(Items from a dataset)
____
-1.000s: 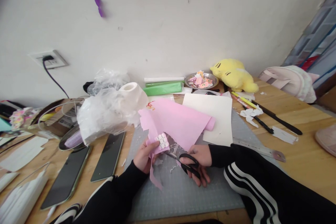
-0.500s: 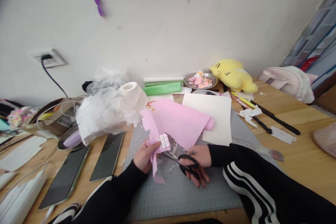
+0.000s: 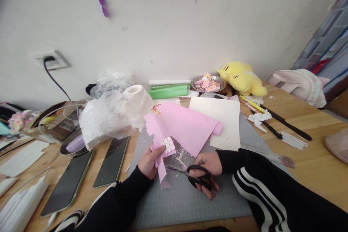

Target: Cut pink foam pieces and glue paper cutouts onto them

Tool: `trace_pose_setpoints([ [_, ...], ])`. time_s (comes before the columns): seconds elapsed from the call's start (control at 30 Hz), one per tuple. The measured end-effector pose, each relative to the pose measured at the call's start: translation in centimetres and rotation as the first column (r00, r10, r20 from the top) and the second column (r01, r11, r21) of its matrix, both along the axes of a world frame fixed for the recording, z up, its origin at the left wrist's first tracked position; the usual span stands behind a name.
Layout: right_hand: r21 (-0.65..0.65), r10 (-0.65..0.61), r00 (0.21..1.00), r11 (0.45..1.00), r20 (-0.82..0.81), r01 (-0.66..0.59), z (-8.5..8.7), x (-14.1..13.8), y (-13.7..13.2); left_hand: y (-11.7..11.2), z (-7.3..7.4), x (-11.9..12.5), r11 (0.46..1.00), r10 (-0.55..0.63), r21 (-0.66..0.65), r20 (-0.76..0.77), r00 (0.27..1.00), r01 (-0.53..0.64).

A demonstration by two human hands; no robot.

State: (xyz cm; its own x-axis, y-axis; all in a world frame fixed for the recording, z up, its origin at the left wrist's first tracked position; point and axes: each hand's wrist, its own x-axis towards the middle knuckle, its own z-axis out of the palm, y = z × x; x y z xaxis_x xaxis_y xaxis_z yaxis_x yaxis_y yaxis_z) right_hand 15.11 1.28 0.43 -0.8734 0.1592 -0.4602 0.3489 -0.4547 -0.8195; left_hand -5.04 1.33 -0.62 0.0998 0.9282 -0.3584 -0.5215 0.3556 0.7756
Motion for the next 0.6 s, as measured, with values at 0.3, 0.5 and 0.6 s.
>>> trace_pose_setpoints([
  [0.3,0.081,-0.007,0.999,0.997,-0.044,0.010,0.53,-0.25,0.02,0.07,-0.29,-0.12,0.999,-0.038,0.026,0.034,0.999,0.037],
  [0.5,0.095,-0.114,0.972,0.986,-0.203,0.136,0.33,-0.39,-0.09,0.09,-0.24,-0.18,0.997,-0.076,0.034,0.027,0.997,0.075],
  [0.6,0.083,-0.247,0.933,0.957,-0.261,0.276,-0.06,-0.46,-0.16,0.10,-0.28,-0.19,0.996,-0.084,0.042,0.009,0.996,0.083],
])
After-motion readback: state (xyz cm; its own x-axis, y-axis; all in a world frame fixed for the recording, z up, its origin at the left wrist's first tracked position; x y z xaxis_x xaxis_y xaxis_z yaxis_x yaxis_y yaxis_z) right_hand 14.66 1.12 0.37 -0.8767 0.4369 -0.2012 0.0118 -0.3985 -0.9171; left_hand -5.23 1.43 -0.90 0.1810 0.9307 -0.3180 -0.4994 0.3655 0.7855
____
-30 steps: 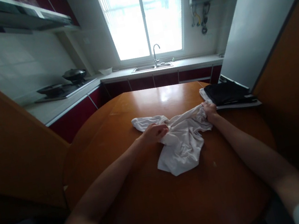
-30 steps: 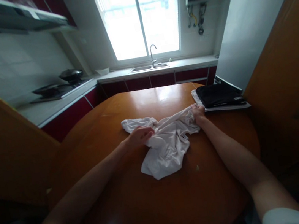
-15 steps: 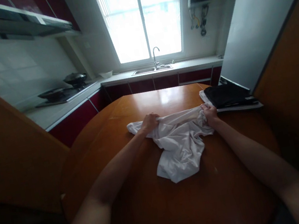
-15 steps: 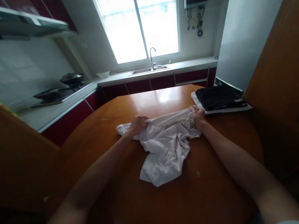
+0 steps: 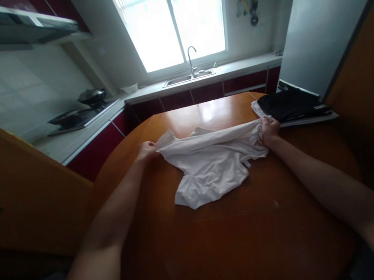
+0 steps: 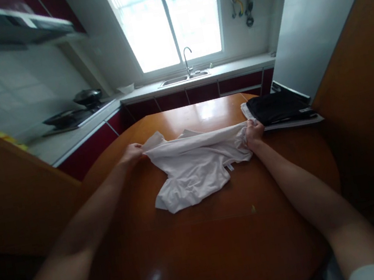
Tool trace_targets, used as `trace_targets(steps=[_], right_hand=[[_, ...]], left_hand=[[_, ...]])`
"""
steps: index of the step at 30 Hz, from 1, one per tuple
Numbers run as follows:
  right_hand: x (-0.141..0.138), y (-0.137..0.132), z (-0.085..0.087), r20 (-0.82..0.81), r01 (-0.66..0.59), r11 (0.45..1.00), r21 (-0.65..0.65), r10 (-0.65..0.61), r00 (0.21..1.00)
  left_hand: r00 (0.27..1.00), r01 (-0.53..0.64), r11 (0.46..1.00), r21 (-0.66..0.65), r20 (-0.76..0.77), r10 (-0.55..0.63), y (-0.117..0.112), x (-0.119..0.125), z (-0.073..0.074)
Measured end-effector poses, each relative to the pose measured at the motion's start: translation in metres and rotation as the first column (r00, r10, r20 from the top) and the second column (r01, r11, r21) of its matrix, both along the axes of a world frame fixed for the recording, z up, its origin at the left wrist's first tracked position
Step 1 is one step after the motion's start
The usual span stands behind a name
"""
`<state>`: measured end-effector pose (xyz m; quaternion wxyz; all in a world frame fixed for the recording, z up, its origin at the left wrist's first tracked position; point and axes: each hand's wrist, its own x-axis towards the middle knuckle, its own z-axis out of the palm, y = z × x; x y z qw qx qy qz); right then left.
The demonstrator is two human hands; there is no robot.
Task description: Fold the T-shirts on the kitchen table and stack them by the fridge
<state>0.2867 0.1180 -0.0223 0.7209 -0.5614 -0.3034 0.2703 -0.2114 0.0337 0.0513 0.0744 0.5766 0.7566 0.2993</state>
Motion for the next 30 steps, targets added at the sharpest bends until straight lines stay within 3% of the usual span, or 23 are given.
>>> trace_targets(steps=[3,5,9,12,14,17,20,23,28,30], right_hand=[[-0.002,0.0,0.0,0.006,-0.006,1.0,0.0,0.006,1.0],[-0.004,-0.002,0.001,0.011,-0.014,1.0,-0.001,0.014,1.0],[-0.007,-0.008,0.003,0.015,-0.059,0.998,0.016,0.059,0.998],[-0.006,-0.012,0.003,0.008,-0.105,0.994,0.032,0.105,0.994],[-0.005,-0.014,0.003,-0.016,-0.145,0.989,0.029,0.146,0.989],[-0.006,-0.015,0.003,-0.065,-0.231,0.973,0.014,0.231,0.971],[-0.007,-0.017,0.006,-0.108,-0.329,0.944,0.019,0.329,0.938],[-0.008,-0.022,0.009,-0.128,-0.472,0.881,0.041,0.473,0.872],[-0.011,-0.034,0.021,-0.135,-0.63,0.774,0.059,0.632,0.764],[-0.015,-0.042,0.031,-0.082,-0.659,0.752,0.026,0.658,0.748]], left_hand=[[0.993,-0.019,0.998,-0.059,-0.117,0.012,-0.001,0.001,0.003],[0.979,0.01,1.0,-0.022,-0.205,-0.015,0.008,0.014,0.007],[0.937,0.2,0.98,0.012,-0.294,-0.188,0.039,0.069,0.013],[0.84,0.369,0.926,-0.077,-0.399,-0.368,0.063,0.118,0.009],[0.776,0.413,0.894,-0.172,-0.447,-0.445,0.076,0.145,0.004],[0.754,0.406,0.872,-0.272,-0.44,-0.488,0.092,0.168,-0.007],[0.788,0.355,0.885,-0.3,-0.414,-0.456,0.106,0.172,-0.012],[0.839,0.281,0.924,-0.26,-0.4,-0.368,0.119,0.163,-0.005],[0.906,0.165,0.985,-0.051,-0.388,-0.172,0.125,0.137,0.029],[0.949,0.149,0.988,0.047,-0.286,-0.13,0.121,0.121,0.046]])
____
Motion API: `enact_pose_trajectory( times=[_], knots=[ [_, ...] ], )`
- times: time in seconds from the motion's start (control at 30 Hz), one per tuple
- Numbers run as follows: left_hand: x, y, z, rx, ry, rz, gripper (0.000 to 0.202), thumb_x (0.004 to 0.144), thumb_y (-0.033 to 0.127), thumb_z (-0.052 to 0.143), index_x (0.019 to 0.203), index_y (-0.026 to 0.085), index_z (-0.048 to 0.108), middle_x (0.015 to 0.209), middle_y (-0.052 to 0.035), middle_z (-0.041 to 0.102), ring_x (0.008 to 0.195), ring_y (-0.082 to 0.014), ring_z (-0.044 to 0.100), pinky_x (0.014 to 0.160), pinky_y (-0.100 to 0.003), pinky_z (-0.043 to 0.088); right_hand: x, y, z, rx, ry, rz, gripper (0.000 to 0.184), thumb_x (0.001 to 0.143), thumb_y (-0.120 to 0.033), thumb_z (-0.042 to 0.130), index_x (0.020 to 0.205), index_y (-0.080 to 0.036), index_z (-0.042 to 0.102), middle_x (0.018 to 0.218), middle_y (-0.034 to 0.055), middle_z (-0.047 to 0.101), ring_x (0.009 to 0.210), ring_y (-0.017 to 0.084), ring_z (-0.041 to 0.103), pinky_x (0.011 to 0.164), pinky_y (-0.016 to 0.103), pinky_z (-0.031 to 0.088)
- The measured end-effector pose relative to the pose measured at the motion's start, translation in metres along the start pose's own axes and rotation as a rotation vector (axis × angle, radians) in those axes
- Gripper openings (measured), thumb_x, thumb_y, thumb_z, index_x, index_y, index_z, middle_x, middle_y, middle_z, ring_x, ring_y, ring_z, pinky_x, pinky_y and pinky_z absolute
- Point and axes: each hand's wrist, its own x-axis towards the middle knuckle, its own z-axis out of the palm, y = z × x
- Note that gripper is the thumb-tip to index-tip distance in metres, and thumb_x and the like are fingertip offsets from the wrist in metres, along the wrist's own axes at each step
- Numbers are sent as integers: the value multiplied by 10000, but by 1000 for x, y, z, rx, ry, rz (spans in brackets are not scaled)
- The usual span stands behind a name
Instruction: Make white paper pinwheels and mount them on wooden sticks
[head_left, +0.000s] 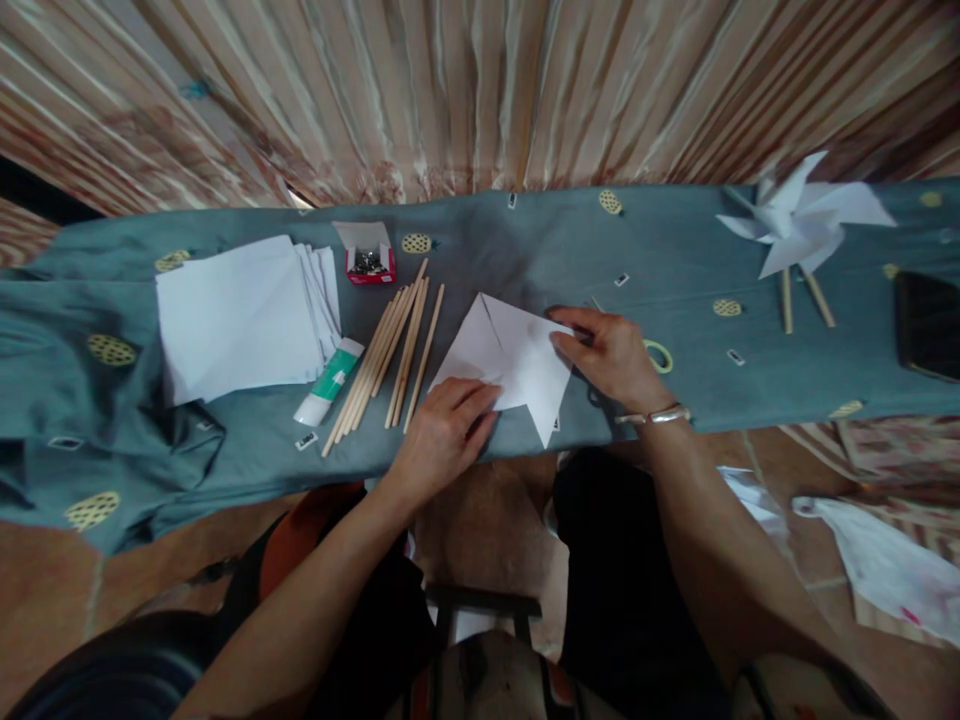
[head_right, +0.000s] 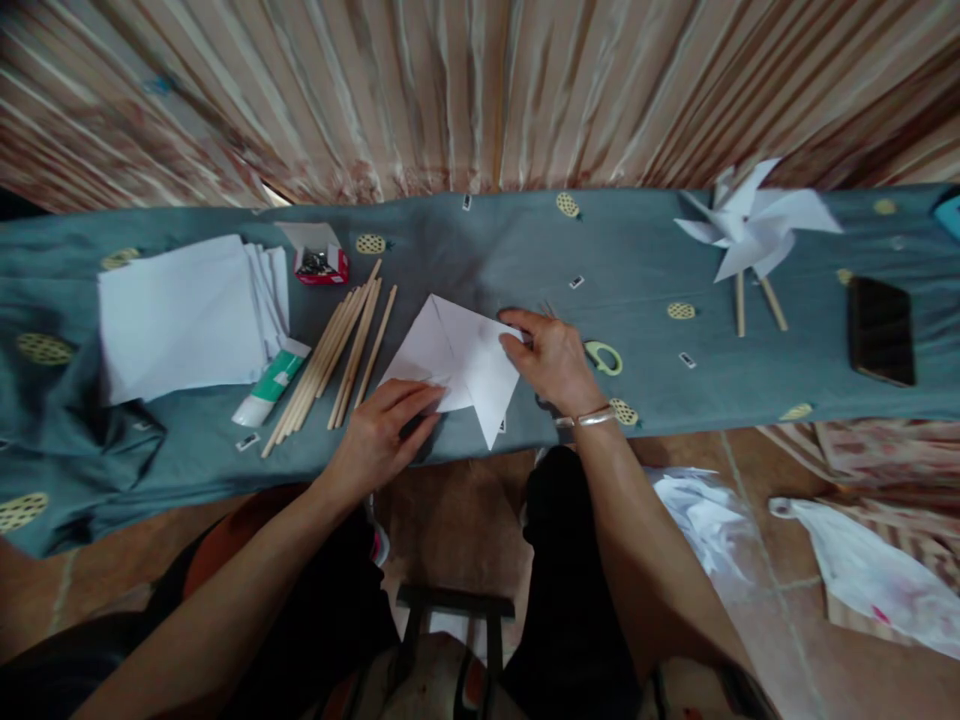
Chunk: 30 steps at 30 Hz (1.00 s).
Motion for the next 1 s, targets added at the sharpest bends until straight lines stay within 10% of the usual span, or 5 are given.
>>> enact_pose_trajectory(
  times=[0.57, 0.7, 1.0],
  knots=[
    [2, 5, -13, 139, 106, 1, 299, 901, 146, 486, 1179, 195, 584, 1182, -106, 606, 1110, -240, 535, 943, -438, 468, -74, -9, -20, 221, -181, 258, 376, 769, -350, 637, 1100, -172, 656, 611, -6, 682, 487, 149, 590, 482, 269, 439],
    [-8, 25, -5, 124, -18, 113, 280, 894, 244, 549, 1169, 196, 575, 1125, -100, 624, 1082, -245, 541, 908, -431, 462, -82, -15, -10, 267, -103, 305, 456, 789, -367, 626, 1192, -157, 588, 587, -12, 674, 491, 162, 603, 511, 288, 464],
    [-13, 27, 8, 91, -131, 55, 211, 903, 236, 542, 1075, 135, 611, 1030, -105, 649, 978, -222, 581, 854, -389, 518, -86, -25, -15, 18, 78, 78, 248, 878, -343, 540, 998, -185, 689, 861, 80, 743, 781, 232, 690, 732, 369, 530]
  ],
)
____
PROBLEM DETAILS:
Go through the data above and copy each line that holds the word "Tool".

YOUR SOLUTION:
Tool: `trace_pose_setpoints([ [_, ...], ])`. time_s (comes before the columns): seconds elapsed from the call's start (control at 30 Hz), one per tuple. The measured end-effector pose, each relative to the pose measured at the call's start: translation in centimetres and rotation as the first column (r00, r10, r20 from the top) and the second column (r01, r11, r21) of its matrix, both along the axes of a world frame fixed for the recording, z up, its origin at the left wrist's first tracked position; the usual span stands behind a name.
Tool trace_targets, used as `trace_targets(steps=[_], right_hand=[[_, ...]], left_hand=[[_, ...]])`

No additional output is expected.